**DATA SECTION:**

--------------------------------------------------

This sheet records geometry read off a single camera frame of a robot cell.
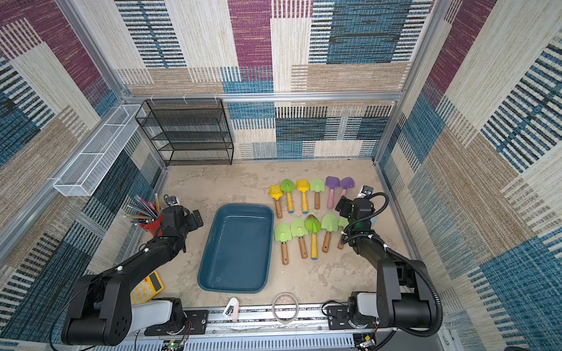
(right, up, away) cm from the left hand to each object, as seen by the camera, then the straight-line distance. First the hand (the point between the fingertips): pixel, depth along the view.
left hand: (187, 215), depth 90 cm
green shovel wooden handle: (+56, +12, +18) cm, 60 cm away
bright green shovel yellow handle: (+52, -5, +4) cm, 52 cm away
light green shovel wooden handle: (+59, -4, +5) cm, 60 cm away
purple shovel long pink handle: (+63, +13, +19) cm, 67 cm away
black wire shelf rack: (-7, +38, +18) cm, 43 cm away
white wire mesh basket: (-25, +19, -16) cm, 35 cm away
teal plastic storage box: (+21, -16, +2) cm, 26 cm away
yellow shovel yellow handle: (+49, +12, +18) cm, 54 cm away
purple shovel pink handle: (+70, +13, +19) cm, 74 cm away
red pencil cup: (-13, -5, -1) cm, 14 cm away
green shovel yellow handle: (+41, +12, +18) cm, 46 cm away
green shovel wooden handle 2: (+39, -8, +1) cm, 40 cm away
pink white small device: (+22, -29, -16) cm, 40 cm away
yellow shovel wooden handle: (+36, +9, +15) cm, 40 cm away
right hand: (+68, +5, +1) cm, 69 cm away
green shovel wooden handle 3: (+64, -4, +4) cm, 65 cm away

--------------------------------------------------

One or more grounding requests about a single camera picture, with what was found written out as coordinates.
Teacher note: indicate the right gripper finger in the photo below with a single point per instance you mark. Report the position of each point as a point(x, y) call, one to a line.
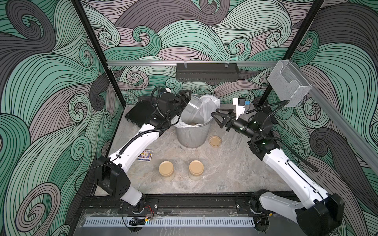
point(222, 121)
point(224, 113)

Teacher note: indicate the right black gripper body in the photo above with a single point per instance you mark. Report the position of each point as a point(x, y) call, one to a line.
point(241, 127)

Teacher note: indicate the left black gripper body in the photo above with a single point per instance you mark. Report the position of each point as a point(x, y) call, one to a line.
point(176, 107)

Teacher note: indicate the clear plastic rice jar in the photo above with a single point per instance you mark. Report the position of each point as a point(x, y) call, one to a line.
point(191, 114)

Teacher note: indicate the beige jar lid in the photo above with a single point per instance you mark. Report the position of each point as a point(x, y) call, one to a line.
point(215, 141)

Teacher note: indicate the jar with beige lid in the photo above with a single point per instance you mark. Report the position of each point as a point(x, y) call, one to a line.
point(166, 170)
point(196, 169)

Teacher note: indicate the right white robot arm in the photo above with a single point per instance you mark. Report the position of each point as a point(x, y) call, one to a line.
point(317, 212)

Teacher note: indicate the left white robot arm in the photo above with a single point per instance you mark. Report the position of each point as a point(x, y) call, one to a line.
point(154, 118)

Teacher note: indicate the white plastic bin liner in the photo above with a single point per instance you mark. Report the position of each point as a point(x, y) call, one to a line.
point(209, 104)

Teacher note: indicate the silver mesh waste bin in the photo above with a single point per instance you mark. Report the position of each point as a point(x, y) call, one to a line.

--------------------------------------------------

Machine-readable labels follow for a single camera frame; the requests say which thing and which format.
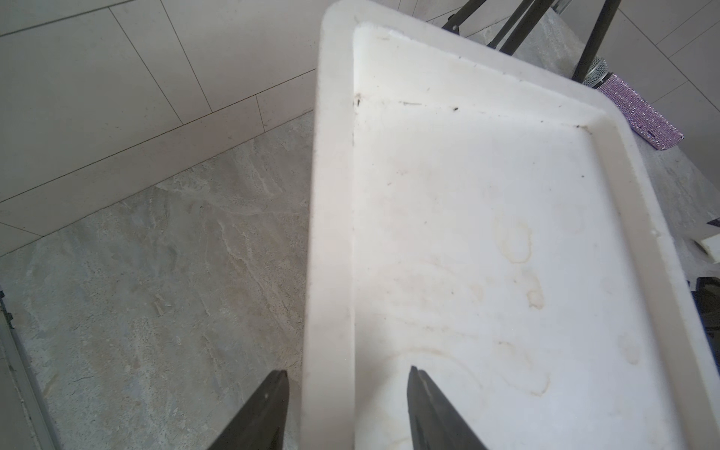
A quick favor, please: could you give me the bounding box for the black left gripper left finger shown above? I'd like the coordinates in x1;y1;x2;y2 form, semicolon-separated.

--------------------------------------------------

**TASK BRIEF:** Given the records above, return the lines starting at the one that holds "This sheet records" and ending at the one that holds "red pencil cup: (-13, -5, -1) cm, 14 cm away", exactly, and nothing besides; leave every picture out.

**RESULT FOR THIS EXERCISE:**
This sheet records geometry read off a single camera frame of a robot cell.
(right, up, away) cm from the left hand to each object, as seen by the camera, then the straight-line distance. First the hand (the point between the fingertips): pixel, depth along the view.
left hand: (187, 215), depth 90 cm
green shovel wooden handle: (+56, +12, +18) cm, 60 cm away
bright green shovel yellow handle: (+52, -5, +4) cm, 52 cm away
light green shovel wooden handle: (+59, -4, +5) cm, 60 cm away
purple shovel long pink handle: (+63, +13, +19) cm, 67 cm away
black wire shelf rack: (-7, +38, +18) cm, 43 cm away
white wire mesh basket: (-25, +19, -16) cm, 35 cm away
teal plastic storage box: (+21, -16, +2) cm, 26 cm away
yellow shovel yellow handle: (+49, +12, +18) cm, 54 cm away
purple shovel pink handle: (+70, +13, +19) cm, 74 cm away
red pencil cup: (-13, -5, -1) cm, 14 cm away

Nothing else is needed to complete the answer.